Through 24 of 34 races this season, no one drives this point home further than Elliott Sadler. Sadler had competed as a full-time Sprint Cup Series regular the last 12 seasons before leaving Richard Petty Motorsports at the end of 2010 to drive for Kevin Harvick, Inc. full-time in the Nationwide Series and part-time in the Camping World Truck Series. Currently, Sadler is second in points, just eight marks behind leader Ricky Stenhouse, Jr. Sadler has a total of ten top-5 and 16 top-10 finishes this season, and has held the points lead following the conclusion of five races this season. While he is without any victories in the Nationwide Series this season, Sadler did win a Camping World Truck Series race at Pocono Raceway last year, his first win in any of NASCAR’s three national series since 2004.
Like Sadler, two other drivers who have seen their drops from Sprint Cup Series to the Nationwide Series prove successful are Aric Almirola and Reed Sorenson.
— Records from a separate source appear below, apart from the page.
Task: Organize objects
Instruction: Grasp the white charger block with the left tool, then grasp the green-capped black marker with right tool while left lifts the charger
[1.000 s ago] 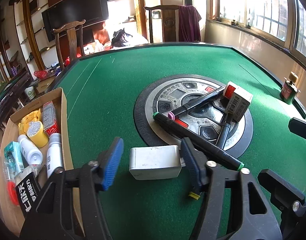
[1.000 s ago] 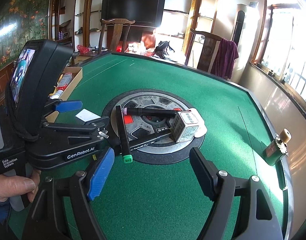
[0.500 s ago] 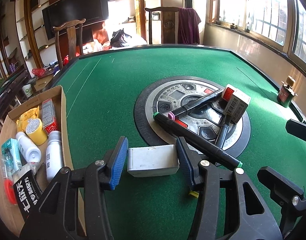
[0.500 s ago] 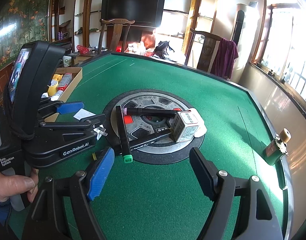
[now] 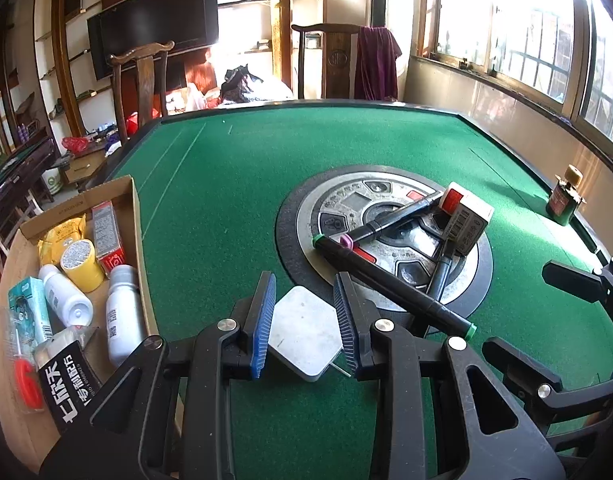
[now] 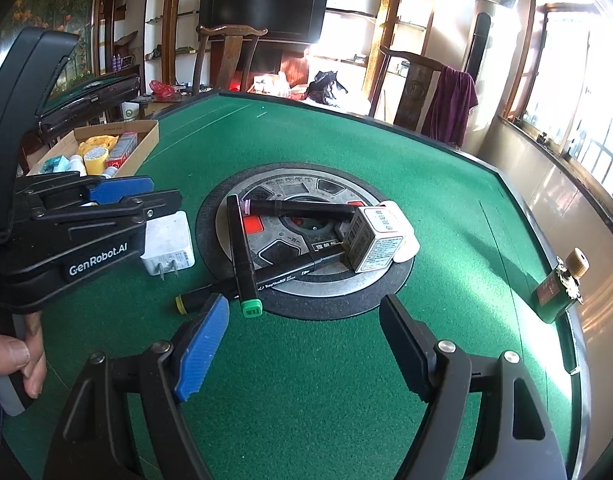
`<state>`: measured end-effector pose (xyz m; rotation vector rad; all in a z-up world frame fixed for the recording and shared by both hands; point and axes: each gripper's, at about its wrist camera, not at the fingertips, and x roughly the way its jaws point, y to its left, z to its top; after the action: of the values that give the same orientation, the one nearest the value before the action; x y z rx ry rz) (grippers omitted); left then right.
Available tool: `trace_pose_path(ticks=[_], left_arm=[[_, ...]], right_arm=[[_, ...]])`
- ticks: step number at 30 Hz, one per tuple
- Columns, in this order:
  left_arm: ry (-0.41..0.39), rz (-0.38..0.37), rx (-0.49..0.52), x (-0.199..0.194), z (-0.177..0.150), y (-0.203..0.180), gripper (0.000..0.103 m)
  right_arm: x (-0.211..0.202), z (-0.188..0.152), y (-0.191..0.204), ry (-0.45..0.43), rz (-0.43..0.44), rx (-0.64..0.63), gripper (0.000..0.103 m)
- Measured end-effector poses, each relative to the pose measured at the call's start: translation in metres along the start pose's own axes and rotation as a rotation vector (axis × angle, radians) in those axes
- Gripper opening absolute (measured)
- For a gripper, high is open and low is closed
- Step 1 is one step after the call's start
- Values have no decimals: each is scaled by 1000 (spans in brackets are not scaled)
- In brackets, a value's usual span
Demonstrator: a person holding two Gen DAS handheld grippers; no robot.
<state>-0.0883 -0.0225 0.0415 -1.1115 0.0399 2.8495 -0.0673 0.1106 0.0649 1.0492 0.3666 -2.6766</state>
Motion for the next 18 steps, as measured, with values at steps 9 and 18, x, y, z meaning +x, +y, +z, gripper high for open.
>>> trace_pose_path(ticks=[9, 18], left_arm=[[104, -6, 27, 9, -9, -1, 33], [114, 38, 9, 17, -9, 5, 58]], right_arm=[[2, 1, -11, 10, 21, 49, 78], [0, 2, -21, 15, 61, 114, 78]])
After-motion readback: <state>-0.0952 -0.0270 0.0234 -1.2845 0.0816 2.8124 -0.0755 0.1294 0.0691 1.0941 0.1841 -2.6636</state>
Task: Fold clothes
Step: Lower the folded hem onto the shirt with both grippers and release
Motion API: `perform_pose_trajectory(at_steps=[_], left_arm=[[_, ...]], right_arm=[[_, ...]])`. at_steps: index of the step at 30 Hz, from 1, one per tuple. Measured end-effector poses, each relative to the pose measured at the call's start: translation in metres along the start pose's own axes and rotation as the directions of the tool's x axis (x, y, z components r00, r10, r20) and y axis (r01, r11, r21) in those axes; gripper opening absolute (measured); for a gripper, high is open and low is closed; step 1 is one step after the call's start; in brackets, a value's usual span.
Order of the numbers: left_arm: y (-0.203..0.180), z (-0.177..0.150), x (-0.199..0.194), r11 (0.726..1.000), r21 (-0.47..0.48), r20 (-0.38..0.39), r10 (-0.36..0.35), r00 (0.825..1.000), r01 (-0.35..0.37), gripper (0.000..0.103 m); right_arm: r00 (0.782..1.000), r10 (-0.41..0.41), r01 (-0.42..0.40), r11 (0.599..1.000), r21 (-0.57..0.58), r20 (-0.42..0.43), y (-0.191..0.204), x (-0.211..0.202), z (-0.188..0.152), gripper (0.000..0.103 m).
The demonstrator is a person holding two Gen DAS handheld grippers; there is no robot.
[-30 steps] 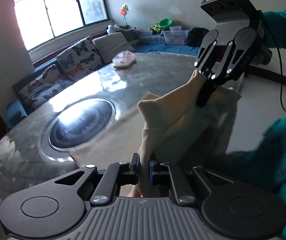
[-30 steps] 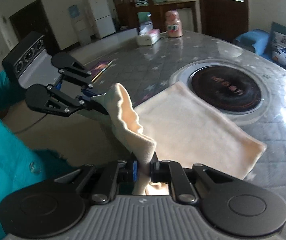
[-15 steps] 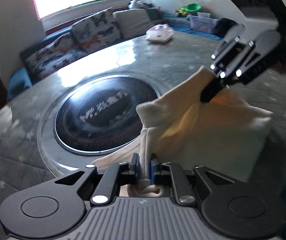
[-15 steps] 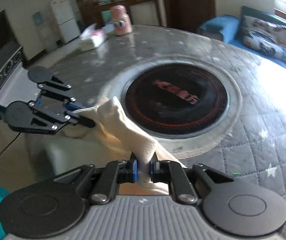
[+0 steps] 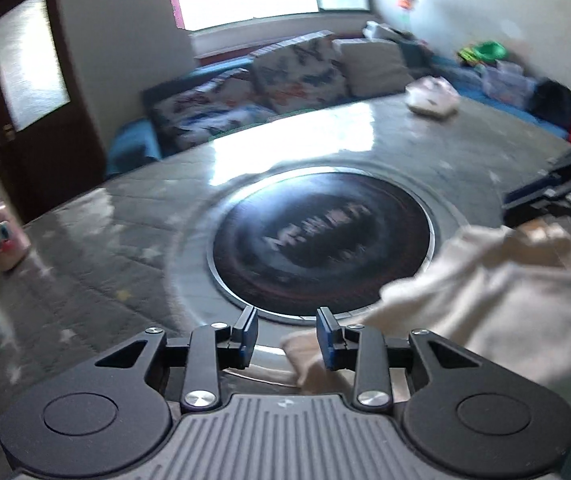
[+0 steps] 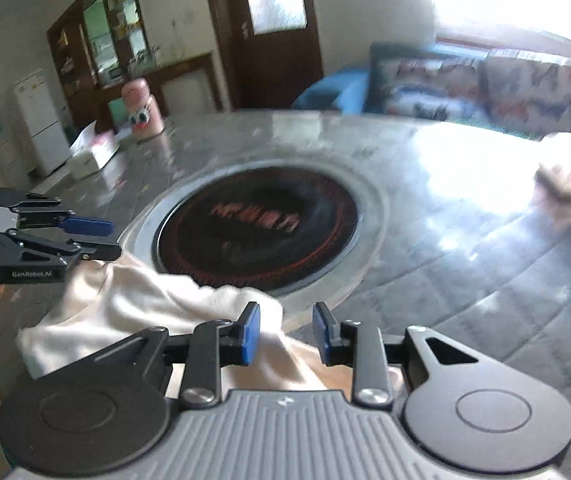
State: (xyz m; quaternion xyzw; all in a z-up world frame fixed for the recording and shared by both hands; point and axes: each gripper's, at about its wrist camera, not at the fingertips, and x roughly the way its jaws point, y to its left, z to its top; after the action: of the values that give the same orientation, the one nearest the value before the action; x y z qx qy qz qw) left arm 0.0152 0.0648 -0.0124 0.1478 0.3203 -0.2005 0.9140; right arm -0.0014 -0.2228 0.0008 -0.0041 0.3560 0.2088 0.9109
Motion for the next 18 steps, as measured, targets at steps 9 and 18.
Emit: perform_pose_trajectory(at_steps=[9, 18], left_arm=[[-0.032, 0.002, -0.018, 0.977, -0.072, 0.034, -0.199, 0.98, 0.201, 0.035], [-0.038, 0.002, 0.022, 0.964, -0.162, -0.04, -0.221, 0.975, 0.211, 0.034]], right_arm=[[0.997, 0.055, -0.062, 0.989, -0.131, -0.056, 0.044, 0.021, 0.0, 0.027], [0.999, 0.01, -0.014, 0.993, -0.118, -0.03, 0.048, 0.038, -0.007, 0.027]])
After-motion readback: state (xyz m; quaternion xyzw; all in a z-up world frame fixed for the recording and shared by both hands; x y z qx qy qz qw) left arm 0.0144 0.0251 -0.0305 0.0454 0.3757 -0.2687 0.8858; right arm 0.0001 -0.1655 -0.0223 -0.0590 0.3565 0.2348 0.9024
Almirola himself never spent an entire year in Sprint Cup, but gained quite a bit of exposure when he split a season with Mark Martin in the No. 8 car for DEI. The next two seasons, he ran a partial schedule for Earnhardt Ganassi Racing and Phoenix Racing, respectively, while running a partial schedule in the Camping World Truck Series for Billy Ballew Motorsports. Last year saw Almirola run full-time in Camping World Trucks while cherrypicking Nationwide Series before moving back up to the Nationwide Series full-time for JR Motorsports in 2011. Currently fifth in points, the move seems to have worked well for him.
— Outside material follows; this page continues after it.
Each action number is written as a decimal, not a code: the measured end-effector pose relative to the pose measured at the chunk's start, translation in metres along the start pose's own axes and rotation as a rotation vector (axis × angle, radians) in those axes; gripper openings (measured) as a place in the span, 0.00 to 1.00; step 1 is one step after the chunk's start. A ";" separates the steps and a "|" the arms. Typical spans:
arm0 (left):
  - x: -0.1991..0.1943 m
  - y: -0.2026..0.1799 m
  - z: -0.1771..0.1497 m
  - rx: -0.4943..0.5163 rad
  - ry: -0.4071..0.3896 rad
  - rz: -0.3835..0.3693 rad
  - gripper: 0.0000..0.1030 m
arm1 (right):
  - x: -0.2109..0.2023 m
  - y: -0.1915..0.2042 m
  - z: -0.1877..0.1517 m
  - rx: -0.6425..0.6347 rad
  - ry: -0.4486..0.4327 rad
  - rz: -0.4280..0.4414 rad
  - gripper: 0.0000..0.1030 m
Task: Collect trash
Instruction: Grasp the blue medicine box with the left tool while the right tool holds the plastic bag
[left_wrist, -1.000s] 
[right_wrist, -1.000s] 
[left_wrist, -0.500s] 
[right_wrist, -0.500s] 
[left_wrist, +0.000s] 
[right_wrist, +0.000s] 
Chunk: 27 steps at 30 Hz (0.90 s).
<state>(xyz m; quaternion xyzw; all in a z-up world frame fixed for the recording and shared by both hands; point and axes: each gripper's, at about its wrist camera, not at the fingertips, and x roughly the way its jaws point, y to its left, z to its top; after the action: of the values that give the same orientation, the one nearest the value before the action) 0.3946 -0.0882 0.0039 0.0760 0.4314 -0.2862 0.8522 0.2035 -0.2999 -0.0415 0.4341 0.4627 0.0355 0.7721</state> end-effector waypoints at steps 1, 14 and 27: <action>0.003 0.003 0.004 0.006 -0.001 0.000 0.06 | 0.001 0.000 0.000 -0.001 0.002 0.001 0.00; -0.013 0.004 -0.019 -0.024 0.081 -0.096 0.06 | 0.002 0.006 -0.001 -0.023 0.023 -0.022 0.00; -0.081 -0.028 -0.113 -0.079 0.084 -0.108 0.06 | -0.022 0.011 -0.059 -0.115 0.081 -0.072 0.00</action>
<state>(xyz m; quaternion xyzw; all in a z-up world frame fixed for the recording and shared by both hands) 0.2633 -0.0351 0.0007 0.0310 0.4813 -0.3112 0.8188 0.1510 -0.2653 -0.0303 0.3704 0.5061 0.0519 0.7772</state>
Sorenson, on the other hand, spent several full-time seasons struggling in the Sprint Cup Series for various teams, with his most successful season ending with only six top-10s and a 22nd-place finish in the standings. While Sorenson ran a partial schedule for Braun Racing last year, Sorenson moved to full-time when Steve Turner turned the team into Turner Motorsports and has remained in the top-3 in points for most of the season, with a victory in the Bucyrus 200 at Road America in June.
While all three drivers have not won as races this year as they would like to have, they’ve come close on many occasions and have held their own very well against the Sprint Cup Series regulars who like to steal their thunder. While Almirola is most likely out of this title hunt, both Sadler and Sorenson still have a realistic shot of winning as the top-3 are only separated by nine points.
With success stories like these, I can’t help but wonder what a step down would do for drivers who also struggle in the Sprint Cup Series. Drivers like David Ragan, Joey Logano, and David Reutimann are all lauded as talented drivers, but have little to show for it. Logano has had a ton of success at the Nationwide Series level, and Ragan has some fairly impressive numbers as well, not to mention drivers like Martin Truex, Jr. and A.J. Allmendinger, who do little more than show up every weekend, and eventually bring out a much needed caution flag. Or drivers who are bound and determined to remain at the top level of NASCAR, settling for blank, white hoods in back-of-the-pack equipment until (hopefully) something better comes along.
Maybe, just maybe, that “something better” is the Nationwide Series.